Beim 1. Kölner Unternehmerinnentag stellten die Unternehmerinnen wieder fest, daß Netzwerke über Erfolg entscheiden. Der angebliche Widerspruch zwischen Kindern und Existenzgründung ist beseitigt  ■ Aus Köln Maike Rademaker

Das Lieblingsthema der Unternehmerinnen waren Beziehungen. Rund 60 der 200 Frauen, die am Samstag den 1. Kölner Unternehmerinnentag „Inside 99“ besuchten, drängten in das Forum „Klüngeln als Marketingstrategie“, eines von sechs zeitgleich angebotenen Foren und Seminaren. „Klüngeln“, definierte Coacherin Anita Hausladen, „ist ein anderes Wort für Vernetzung, Beziehungen nutzen. Überall, wo ich bin, kann ich klüngeln. Und es nimmt zu.“

Private und geschäftliche Kontakte für eigene Zwecke nutzen, können Männer offenbar immer noch besser als Frauen. Bestes Beispiel sind, laut Anita Hausladen, die Ministerposten der Regierung. „Die grünen Frauen dachten, erst wählen, dann Posten verteilen. Die waren aber längst vorher verklüngelt worden.“ Männer können alte Netzwerke zum Klüngeln nutzen, Frauen bauen diese Netzwerke erst auf. Anita Hausladen gab Tips: „Erzählen Sie sich nicht nur die Leidensgeschichten, fragen Sie Frauen nach ihren Erfolgen. Damit kann man klüngeln.“

Lernen wollten die Frauen auf der Inside 99 viel. Tips für den Unternehmensaufbau waren neben Klüngeln Hauptthema der Inside 99. Fachfrauen boten 18 Fachseminare zu E-Commerce, Steuerberatung, Tips zum Krisenmanagement, Altersversorgung und Verträgen an. Im Foyer speisten Frauen Wünsche nach Kooperation ins Internet (www.inside99.de) oder ließen sich zu Soft- und Hardware beraten. Kinderkriegen und gleichzeitig ein Unternehmen zu lenken, war übrigens kein Thema mehr.

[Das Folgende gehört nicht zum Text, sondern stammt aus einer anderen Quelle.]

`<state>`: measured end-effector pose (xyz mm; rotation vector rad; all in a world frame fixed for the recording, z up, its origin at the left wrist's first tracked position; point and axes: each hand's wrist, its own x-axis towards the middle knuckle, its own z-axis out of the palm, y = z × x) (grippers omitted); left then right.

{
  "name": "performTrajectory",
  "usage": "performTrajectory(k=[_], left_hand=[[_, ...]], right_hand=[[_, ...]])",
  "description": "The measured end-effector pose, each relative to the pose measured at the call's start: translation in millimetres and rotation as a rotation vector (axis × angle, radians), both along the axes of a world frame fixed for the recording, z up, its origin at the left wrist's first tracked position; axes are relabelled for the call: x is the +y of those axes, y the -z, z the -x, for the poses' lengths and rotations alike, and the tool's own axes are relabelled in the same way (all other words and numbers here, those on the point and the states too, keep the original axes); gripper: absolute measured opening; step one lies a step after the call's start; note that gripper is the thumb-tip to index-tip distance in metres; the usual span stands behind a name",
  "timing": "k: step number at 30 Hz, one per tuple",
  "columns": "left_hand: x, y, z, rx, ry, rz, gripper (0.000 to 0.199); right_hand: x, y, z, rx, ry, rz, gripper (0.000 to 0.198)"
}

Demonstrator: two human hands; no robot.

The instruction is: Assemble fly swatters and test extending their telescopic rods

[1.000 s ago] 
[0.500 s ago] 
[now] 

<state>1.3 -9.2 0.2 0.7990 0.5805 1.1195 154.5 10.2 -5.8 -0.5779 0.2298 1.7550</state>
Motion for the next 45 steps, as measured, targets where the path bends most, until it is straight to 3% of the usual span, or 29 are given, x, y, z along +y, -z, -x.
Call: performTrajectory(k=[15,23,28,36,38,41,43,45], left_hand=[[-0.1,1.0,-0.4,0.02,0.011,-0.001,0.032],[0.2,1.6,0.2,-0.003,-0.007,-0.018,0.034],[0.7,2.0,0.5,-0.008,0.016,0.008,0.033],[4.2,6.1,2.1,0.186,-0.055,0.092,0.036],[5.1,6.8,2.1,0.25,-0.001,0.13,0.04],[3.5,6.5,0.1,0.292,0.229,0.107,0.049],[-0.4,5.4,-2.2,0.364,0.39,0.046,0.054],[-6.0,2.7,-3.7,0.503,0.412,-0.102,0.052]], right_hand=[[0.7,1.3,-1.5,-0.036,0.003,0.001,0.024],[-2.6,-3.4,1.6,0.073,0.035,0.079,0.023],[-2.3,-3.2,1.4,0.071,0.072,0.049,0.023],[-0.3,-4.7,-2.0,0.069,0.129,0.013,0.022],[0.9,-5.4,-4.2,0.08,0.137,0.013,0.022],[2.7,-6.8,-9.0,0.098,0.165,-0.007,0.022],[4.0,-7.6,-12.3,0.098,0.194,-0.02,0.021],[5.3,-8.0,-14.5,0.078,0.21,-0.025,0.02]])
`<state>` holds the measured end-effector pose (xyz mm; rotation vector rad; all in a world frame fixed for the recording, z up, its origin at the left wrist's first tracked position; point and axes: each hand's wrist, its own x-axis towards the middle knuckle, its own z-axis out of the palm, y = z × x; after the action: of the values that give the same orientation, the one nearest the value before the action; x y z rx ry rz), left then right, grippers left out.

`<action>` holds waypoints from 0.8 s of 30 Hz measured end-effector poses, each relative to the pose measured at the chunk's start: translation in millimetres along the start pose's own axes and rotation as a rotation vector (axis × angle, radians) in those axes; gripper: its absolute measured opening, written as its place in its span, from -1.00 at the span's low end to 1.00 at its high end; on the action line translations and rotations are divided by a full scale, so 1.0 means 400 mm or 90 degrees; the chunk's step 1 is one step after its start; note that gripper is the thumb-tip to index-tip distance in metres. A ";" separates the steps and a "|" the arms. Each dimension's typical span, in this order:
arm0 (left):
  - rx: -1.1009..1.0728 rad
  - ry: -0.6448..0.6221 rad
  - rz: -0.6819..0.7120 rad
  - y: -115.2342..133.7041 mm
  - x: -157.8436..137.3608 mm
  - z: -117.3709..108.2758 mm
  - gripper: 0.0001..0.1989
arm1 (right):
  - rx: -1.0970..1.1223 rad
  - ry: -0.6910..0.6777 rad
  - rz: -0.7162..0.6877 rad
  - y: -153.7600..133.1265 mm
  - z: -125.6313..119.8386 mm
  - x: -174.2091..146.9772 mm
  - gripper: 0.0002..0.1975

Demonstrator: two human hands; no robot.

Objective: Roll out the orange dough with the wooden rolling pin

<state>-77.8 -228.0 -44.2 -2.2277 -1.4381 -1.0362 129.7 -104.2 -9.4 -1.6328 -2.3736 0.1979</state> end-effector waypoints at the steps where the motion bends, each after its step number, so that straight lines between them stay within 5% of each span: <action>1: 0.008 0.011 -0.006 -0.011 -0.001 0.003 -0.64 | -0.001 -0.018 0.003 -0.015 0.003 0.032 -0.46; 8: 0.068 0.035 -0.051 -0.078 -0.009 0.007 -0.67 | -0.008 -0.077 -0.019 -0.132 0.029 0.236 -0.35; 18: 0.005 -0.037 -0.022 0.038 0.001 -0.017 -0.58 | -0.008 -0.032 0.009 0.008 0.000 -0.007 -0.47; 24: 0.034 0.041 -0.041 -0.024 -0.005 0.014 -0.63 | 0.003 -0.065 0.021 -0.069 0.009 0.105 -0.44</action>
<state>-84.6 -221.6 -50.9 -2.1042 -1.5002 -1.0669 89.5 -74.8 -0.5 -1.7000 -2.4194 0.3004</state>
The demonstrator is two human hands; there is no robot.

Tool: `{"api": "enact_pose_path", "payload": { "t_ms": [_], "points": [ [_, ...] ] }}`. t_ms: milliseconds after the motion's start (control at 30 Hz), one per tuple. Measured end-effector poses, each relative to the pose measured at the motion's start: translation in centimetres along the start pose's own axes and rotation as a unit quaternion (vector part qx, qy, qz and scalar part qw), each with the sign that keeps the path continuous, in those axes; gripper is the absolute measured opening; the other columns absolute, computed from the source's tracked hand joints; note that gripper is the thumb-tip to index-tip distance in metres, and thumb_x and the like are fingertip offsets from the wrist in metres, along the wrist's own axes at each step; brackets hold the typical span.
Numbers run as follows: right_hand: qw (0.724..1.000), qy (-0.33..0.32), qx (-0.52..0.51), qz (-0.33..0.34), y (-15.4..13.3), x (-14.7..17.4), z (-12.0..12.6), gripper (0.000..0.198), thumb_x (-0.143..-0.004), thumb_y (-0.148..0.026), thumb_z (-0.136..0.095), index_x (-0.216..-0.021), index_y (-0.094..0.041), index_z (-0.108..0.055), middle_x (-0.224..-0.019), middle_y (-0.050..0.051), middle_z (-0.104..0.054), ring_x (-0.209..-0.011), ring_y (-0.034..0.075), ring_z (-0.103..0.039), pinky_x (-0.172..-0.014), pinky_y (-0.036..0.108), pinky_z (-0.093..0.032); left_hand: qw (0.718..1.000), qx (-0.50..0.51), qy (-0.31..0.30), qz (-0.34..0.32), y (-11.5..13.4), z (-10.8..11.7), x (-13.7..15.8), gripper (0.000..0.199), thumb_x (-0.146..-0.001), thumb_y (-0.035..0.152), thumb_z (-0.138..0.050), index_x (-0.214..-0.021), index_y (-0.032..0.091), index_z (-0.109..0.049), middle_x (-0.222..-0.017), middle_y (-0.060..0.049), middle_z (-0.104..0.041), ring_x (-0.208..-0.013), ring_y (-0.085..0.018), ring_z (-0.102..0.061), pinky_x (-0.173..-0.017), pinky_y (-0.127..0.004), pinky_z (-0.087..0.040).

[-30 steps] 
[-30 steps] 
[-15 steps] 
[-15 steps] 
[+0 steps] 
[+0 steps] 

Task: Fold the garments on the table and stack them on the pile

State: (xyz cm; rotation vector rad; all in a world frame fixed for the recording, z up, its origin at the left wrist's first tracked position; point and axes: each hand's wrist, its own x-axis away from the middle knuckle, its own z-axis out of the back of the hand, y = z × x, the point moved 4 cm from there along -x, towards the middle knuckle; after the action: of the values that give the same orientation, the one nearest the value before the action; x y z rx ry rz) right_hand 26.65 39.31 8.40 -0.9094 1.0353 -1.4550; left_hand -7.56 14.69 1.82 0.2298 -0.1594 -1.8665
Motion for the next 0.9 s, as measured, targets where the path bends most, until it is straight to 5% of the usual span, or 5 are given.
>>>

Jedes dritte Unternehmen in Deutschland wird von einer Frau gegründet, rund eine Million selbständige Frauen und Unternehmerinnen gibt es. In Köln sollen es 6.000 bis 8.000 sein. Genaue Zahlen über Gründungen und Branchen gibt es kaum. „Die fehlenden Statistiken erschweren die politische Diskussion“, sagt Anita Wagner von „Schöne Aussichten“, dem Verband selbständiger Frauen. Ein Beispiel sind Teilzeitunternehmen: Sie fallen häufig als wirtschaftlich nicht tragfähig aus den öffentlichen Förderungen. Gleichzeitig starten gerade Frauen, meistens mit wenig Eigenkapital ausgestattet oder mit Familien, ebensolche Unternehmen. Politische Forderungen an diese Situation zu knüpfen, ist ohne Datenlage schwierig, ja „frauenfeindlich“, wie Wagner sagt.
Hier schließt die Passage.